### Assigned task
Type out every line of the data again, exactly.

Excerpts from a dataset
----
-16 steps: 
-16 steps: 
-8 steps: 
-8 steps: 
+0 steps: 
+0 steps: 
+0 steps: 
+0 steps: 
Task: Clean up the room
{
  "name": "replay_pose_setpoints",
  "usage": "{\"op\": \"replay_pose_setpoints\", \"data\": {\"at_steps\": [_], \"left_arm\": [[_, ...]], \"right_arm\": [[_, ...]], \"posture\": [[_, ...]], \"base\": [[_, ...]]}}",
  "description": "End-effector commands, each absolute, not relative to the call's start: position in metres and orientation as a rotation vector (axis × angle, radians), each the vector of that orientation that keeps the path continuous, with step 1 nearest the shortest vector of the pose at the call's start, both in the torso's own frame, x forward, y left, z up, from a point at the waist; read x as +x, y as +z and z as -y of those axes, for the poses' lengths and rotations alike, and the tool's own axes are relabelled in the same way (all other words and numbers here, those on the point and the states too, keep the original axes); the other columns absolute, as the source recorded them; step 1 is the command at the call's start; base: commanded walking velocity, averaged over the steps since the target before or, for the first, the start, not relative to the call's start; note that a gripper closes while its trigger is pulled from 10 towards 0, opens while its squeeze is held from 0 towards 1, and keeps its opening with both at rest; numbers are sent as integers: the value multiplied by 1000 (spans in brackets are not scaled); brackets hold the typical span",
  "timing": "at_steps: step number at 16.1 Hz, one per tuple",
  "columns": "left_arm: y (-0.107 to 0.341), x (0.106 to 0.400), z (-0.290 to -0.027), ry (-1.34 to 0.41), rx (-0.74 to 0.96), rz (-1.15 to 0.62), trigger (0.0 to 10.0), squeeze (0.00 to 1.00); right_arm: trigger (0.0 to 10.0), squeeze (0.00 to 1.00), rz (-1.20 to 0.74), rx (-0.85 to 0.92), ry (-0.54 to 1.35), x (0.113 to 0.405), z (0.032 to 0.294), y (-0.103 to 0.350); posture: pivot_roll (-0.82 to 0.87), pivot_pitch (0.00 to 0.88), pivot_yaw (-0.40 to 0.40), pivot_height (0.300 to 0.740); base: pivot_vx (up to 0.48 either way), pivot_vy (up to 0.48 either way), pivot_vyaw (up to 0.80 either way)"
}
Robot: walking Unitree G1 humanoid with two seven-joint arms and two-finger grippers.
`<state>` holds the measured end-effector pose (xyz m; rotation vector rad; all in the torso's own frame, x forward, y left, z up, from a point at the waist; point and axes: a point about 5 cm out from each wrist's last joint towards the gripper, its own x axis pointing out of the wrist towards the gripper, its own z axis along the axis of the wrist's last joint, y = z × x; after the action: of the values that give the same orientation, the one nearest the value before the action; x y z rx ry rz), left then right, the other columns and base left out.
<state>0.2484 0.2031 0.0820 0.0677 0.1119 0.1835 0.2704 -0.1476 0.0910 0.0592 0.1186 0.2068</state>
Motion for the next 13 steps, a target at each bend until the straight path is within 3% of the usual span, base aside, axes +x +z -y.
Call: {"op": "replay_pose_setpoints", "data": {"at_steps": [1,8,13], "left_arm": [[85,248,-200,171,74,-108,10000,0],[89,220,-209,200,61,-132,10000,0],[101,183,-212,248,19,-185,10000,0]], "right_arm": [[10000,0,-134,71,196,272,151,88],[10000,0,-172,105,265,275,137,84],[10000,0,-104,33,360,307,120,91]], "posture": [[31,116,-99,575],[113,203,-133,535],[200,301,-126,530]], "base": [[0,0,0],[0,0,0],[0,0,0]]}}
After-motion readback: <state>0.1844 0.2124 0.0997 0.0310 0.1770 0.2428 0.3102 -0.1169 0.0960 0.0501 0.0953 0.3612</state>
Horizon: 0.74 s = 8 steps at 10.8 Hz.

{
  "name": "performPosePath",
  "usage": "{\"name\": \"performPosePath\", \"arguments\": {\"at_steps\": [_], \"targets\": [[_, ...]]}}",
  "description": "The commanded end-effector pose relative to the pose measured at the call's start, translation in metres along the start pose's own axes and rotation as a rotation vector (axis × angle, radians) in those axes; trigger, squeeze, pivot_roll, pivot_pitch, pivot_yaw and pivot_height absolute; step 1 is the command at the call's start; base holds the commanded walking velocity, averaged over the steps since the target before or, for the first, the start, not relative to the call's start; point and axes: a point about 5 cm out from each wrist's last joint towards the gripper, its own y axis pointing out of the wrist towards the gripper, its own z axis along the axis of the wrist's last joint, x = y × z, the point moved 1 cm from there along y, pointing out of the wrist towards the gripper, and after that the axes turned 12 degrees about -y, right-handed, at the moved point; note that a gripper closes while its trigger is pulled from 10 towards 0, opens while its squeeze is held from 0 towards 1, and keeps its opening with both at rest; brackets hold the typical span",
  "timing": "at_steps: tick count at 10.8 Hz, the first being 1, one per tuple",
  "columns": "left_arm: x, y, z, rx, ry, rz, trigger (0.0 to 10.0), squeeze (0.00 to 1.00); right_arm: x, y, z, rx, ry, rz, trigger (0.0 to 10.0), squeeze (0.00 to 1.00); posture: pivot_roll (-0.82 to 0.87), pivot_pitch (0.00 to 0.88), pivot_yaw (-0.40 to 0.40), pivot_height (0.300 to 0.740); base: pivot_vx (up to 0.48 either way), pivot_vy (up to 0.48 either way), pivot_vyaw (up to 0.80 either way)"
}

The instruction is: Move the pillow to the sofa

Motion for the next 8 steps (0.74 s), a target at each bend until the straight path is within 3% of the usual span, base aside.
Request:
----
### Solution
-16 steps: 
-16 steps: 
-8 steps: 
-8 steps: 
+0 steps: 
+0 steps: 
+0 steps: 
+0 steps: 
Task: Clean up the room
{
  "name": "replay_pose_setpoints",
  "usage": "{\"op\": \"replay_pose_setpoints\", \"data\": {\"at_steps\": [_], \"left_arm\": [[_, ...]], \"right_arm\": [[_, ...]], \"posture\": [[_, ...]], \"base\": [[_, ...]]}}",
  "description": "End-effector commands, each absolute, not relative to the call's start: position in metres and orientation as a rotation vector (axis × angle, radians), each the vector of that orientation that keeps the path continuous, with step 1 nearest the shortest vector of the pose at the call's start, both in the torso's own frame, x forward, y left, z up, from a point at the waist; read x as +x, y as +z and z as -y of those axes, for the poses' lengths and rotations alike, and the tool's own axes are relabelled in the same way (all other words and numbers here, those on the point and the states too, keep the original axes); the other columns absolute, as the source recorded them; step 1 is the command at the call's start; base: commanded walking velocity, averaged over the steps since the target before or, for the first, the start, not relative to the call's start; note that a gripper closes while its trigger is pulled from 10 towards 0, opens while its squeeze is held from 0 towards 1, and keeps its opening with both at rest; numbers are sent as integers: the value multiplied by 1000 (spans in brackets are not scaled); brackets hold the typical span",
  "timing": "at_steps: step number at 16.1 Hz, one per tuple",
  "columns": "left_arm: y (-0.107 to 0.341), x (0.106 to 0.400), z (-0.290 to -0.027), ry (-1.34 to 0.41), rx (-0.74 to 0.96), rz (-1.15 to 0.62), trigger (0.0 to 10.0), squeeze (0.00 to 1.00); right_arm: trigger (0.0 to 10.0), squeeze (0.00 to 1.00), rz (-1.20 to 0.74), rx (-0.85 to 0.92), ry (-0.54 to 1.35), x (0.113 to 0.405), z (0.032 to 0.294), y (-0.103 to 0.350); posture: pivot_roll (-0.82 to 0.87), pivot_pitch (0.00 to 0.88), pivot_yaw (-0.40 to 0.40), pivot_height (0.300 to 0.740); base: pivot_vx (up to 0.48 either way), pivot_vy (up to 0.48 either way), pivot_vyaw (up to 0.80 either way)"
}
Robot: walking Unitree G1 humanoid with two seven-joint arms and two-finger grippers.
`<state>` holds the measured end-effector pose (xyz m; rotation vector rad; all in the torso's own frame, x forward, y left, z up, from a point at the waist; point and axes: a point about 5 cm out from each wrist's last joint towards the gripper, its own x axis pointing out of the wrist towards the gripper, its own z axis along the axis of the wrist's last joint, y = z × x; after the action: of the values that give the same orientation, the one nearest the value before the action; x y z rx ry rz), left then right, the other columns and base left out.
<state>0.2484 0.2031 0.0820 0.0677 0.1119 0.1835 0.2704 -0.1476 0.0910 0.0592 0.1186 0.2068</state>
Motion for the next 13 steps, a target at each bend until the straight path is within 3% of the usual span, base aside, axes +x +z -y.
Call: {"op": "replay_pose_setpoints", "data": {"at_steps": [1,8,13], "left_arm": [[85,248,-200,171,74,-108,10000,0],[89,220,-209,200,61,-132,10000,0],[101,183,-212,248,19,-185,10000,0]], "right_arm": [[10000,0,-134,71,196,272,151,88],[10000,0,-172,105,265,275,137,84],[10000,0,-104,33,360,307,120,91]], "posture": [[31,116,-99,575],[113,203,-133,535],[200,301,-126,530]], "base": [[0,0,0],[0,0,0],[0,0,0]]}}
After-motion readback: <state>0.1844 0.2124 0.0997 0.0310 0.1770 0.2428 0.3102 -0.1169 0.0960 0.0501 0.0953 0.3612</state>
Horizon: 0.74 s = 8 steps at 10.8 Hz.

{
  "name": "performPosePath",
  "usage": "{\"name\": \"performPosePath\", \"arguments\": {\"at_steps\": [_], \"targets\": [[_, ...]]}}",
  "description": "The commanded end-effector pose relative to the pose measured at the call's start, translation in metres along the start pose's own axes and rotation as a rotation vector (axis × angle, radians) in those axes; trigger, squeeze, pivot_roll, pivot_pitch, pivot_yaw and pivot_height absolute; step 1 is the command at the call's start; base holds the commanded walking velocity, averaged over the steps since the target before or, for the first, the start, not relative to the call's start; point and axes: a point about 5 cm out from each wrist's last joint towards the gripper, its own y axis pointing out of the wrist towards the gripper, its own z axis along the axis of the wrist's last joint, x = y × z, the point moved 1 cm from there along y, pointing out of the wrist towards the gripper, and after that the axes turned 12 degrees about -y, right-handed, at the moved point; note that a gripper closes while its trigger is pulled from 10 towards 0, opens while its squeeze is held from 0 towards 1, and keeps its opening with both at rest; brackets hold the typical span",
  "timing": "at_steps: tick count at 10.8 Hz, the first being 1, one per tuple",
  "columns": "left_arm: x, y, z, rx, ry, rz, trigger (0.0 to 10.0), squeeze (0.00 to 1.00); right_arm: x, y, z, rx, ry, rz, trigger (0.0 to 10.0), squeeze (0.00 to 1.00); posture: pivot_roll (-0.82 to 0.87), pivot_pitch (0.00 to 0.88), pivot_yaw (-0.40 to 0.40), pivot_height (0.300 to 0.740); base: pivot_vx (up to 0.48 either way), pivot_vy (up to 0.48 either way), pivot_vyaw (up to 0.80 either way)"
}

The instruction is: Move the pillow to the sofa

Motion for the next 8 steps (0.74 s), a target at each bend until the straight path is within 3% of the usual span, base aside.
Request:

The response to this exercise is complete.